▶ [YOUR OBJECTIVE]:
Look through the data below and extract, unchanged, the lines from the one that contains "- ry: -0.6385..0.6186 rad" to the one that contains "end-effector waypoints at", both included.
- - - - - - -
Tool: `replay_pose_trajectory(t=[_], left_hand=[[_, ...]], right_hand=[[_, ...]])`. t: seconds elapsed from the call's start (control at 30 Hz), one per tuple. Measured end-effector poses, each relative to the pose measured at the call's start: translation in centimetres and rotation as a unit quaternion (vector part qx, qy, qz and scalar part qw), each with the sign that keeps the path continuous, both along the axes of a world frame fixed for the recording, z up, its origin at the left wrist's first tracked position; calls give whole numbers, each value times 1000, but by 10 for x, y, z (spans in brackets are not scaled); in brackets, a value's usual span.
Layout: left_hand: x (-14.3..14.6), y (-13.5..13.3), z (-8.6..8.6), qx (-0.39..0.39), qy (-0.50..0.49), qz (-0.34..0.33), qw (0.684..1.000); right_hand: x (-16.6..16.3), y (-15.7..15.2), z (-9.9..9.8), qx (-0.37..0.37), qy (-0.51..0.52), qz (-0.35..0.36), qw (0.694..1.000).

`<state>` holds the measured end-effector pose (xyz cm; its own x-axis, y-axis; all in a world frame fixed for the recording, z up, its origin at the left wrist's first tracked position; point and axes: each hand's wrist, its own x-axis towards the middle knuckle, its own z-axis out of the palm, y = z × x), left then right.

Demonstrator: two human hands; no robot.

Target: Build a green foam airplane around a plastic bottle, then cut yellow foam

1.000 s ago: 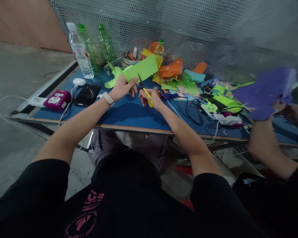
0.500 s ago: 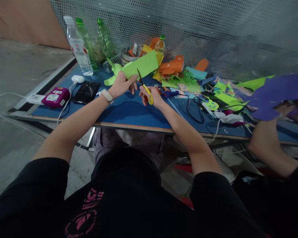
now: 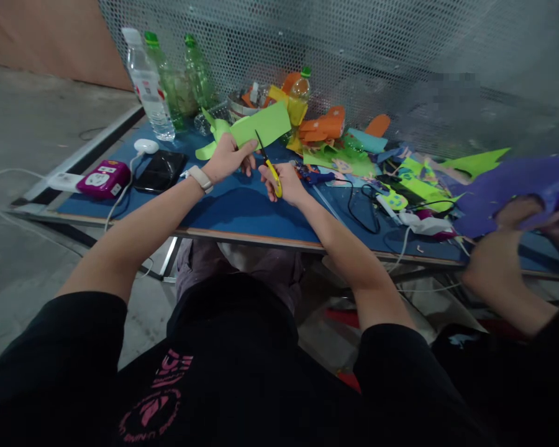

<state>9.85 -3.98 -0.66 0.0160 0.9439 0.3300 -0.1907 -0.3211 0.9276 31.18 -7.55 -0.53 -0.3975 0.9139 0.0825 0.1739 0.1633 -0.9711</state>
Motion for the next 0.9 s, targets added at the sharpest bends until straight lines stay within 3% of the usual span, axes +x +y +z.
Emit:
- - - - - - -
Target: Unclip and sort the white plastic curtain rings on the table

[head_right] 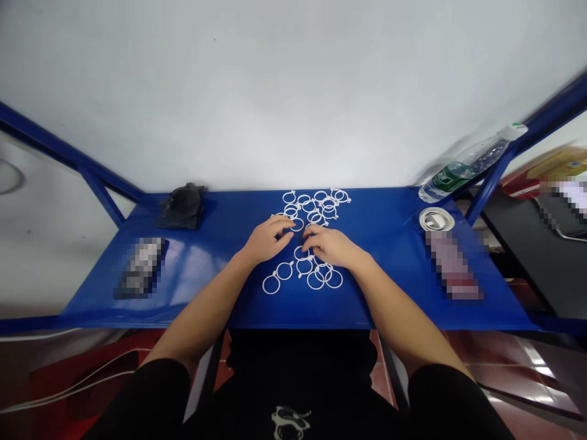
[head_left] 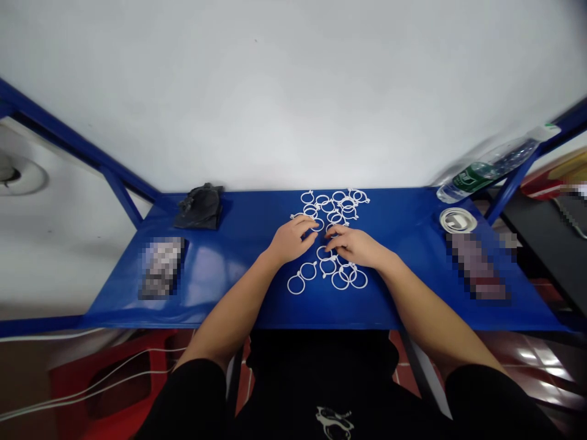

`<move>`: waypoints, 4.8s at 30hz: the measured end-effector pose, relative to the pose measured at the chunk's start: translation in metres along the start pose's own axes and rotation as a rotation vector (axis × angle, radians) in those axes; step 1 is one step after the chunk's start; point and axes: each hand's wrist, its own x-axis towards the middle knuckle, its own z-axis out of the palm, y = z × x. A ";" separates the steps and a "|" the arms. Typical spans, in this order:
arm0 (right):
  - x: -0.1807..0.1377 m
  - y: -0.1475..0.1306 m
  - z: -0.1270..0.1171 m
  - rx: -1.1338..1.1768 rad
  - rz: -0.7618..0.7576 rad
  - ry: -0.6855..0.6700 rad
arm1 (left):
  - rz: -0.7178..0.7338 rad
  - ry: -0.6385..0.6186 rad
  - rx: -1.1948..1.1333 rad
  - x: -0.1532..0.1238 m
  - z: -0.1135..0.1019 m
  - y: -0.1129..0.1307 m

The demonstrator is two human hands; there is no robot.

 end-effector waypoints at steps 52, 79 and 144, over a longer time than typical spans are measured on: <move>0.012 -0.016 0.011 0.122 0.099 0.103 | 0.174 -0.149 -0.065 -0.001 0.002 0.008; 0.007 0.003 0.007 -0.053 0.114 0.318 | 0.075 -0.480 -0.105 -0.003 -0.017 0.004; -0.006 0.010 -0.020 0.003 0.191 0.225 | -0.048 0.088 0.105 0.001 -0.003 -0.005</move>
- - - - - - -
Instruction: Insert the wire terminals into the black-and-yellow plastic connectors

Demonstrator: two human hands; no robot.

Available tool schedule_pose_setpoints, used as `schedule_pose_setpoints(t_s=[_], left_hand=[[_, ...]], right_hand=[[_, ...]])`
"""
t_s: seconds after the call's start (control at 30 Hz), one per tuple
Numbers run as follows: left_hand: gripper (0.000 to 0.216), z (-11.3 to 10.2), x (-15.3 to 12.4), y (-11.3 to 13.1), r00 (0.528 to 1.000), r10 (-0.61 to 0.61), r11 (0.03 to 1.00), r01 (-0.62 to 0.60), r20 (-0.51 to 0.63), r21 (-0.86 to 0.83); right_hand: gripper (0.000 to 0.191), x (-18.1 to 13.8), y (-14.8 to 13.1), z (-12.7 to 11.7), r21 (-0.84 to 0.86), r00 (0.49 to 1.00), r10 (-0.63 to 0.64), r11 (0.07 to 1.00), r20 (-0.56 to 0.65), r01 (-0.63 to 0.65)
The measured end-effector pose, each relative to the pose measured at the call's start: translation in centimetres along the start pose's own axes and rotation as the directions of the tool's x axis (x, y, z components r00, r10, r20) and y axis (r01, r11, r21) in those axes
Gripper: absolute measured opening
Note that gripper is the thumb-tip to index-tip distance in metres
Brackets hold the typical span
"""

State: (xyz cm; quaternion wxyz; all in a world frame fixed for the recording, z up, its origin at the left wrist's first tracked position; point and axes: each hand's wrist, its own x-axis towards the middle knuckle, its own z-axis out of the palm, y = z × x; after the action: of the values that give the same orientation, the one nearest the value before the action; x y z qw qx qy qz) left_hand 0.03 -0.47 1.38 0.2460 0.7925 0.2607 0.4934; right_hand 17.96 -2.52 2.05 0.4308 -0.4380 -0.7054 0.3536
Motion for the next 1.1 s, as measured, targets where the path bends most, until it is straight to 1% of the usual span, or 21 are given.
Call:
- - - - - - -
▶ [TASK OUTPUT]:
  - ry: -0.6385..0.6186 rad
  - rx: -1.1948..1.1333 rad
  - x: -0.1532..0.1238 m
  - z: -0.1135..0.1019 m
  - y: -0.1129..0.1307 m

The demonstrator is two human hands; there is no robot.

 end-effector waypoints at steps 52, 79 and 144, over a longer time than typical spans are measured on: <move>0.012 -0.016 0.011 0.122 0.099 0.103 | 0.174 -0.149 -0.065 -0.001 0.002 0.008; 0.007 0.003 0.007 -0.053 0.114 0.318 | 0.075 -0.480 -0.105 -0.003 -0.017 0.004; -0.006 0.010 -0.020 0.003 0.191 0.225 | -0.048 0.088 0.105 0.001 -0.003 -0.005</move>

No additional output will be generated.